Deep dives
Technical reports over committed benchmark records.
Seven reports, one per deployment scenario, sharing a single documented method. Each describes the mechanism under test, the experimental setup, the measured results, and the limitations that apply to them. Single-run arms are labeled, negative results are reported, and every figure cites a committed report path in the repository. The benchmark harness ships with the product, so all runs are reproducible on independent clusters.
Benchmark methodology
The common experimental method behind every report: same-node two-arm protocol (CFS baseline via safe mode vs. attached tiers), the stepped background-load ladder, load-generator validity rules, metric conventions, scheduler attribution, and the committed-record discipline.
01 · capacityIdle-capacity harvesting under tail-latency constraints
Cluster CPU allocation exceeds usage because requests are provisioned for peaks; harvesting the difference under CFS raises tail latency at the wakeup path.
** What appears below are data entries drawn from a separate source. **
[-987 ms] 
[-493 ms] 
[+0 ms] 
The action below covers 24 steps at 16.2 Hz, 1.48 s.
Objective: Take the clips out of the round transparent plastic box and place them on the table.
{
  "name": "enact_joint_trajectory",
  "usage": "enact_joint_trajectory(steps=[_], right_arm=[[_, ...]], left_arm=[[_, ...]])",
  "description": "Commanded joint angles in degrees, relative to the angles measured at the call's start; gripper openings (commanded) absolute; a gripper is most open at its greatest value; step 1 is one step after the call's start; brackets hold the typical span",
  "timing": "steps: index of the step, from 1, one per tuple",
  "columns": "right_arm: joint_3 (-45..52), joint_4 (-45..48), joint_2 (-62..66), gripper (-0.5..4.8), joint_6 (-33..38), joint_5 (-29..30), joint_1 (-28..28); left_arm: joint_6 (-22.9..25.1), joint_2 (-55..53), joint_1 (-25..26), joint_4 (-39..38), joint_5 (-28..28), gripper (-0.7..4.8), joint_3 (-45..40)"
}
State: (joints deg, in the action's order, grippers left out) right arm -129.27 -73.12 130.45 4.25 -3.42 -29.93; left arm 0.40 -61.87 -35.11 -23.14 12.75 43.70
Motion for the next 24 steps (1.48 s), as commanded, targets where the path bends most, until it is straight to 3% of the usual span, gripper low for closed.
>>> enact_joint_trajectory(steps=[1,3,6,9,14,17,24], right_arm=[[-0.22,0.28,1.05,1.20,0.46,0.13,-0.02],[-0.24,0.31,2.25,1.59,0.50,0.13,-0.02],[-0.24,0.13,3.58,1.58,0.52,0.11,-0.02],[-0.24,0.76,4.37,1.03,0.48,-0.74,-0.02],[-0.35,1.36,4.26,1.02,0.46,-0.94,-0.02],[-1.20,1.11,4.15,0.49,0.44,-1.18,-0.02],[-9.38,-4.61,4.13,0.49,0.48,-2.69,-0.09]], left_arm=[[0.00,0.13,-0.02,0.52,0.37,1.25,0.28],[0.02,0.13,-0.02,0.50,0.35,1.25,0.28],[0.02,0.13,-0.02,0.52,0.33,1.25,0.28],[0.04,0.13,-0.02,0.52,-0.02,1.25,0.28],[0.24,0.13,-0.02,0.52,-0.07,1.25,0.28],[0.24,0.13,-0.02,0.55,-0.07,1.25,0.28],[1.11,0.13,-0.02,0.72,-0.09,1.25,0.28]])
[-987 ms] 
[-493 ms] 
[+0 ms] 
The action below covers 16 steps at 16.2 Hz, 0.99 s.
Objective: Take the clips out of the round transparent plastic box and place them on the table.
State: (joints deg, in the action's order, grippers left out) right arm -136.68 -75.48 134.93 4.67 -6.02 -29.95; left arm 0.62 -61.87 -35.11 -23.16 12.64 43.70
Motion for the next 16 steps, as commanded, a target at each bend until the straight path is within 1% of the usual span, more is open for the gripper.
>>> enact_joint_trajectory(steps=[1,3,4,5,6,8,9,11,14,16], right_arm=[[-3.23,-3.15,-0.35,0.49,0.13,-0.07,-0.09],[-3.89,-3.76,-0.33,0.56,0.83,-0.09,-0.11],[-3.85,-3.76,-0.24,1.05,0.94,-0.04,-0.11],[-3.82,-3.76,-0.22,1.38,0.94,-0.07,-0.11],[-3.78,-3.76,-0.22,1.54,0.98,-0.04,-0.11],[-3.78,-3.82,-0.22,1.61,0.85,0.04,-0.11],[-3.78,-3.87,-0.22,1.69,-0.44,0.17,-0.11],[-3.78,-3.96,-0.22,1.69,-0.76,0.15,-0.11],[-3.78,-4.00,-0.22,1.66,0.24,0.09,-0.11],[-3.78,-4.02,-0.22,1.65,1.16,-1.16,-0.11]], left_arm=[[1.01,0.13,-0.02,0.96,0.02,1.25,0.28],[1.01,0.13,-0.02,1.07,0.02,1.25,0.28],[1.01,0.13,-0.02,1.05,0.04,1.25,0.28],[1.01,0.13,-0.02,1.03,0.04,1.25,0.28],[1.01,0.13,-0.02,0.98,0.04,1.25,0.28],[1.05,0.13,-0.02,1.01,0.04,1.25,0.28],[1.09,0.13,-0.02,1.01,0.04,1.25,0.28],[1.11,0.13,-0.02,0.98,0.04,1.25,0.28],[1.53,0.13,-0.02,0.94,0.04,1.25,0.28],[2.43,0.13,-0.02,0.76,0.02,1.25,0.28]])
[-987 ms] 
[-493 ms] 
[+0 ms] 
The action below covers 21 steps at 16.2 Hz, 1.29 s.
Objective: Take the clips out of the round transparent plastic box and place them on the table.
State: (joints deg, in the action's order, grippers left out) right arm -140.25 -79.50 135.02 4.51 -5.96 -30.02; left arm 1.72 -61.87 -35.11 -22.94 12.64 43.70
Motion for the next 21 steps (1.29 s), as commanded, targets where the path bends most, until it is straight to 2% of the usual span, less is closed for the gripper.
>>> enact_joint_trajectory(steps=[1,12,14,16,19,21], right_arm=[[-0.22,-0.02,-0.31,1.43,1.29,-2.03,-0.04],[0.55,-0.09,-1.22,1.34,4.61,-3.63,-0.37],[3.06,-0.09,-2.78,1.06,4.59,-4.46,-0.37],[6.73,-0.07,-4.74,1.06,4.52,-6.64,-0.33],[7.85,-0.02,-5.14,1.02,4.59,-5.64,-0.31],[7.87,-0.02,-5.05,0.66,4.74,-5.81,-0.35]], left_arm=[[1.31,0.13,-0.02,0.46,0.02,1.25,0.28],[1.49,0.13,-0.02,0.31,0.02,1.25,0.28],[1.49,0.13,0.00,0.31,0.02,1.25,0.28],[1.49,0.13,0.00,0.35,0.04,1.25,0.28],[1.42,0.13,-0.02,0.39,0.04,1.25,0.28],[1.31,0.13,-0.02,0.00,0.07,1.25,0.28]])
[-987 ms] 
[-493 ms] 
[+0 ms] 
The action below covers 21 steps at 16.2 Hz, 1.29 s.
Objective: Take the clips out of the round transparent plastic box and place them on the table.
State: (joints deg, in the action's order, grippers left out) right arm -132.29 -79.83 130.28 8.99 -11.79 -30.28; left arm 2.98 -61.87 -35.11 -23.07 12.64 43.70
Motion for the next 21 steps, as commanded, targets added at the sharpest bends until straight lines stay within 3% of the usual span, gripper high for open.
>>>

Measured memcached and redis density ladders in which batch work fills protected nodes while p99 remains flat.
CFS bandwidth control and database tail latency
CFS bandwidth control suspends every thread in a cgroup when its quota is exhausted, producing tail-latency cliffs on otherwise idle nodes; measured with kernel throttle counters on PostgreSQL, MySQL, and Cassandra. Includes the cpu.max enforcement semantics under sched_ext and a direct quota-parity measurement.
Tail-latency amplification in microservice chains
A 19-service DeathStarBench application under co-located background load. Per-hop queueing delay compounds across the request chain under CFS; end-to-end p99 growth is measured for both arms at each density step.
CPU-side scheduling and accelerator utilization
Descheduled data-loading threads stall GPU pipelines, idling the accelerator. Measurements cover PyTorch training on NVIDIA L4 under co-location density, a CPU-training comparison against standard Kubernetes remedies, and a negative result on GPU-bound serving.
Thread-level scheduling with workload profiles
Container-level metrics aggregate over threads with heterogeneous roles. Workload profiles assign per-thread-group scheduling policy; measurements cover ONNX and llama.cpp under SMT contention and a MySQL profile validation.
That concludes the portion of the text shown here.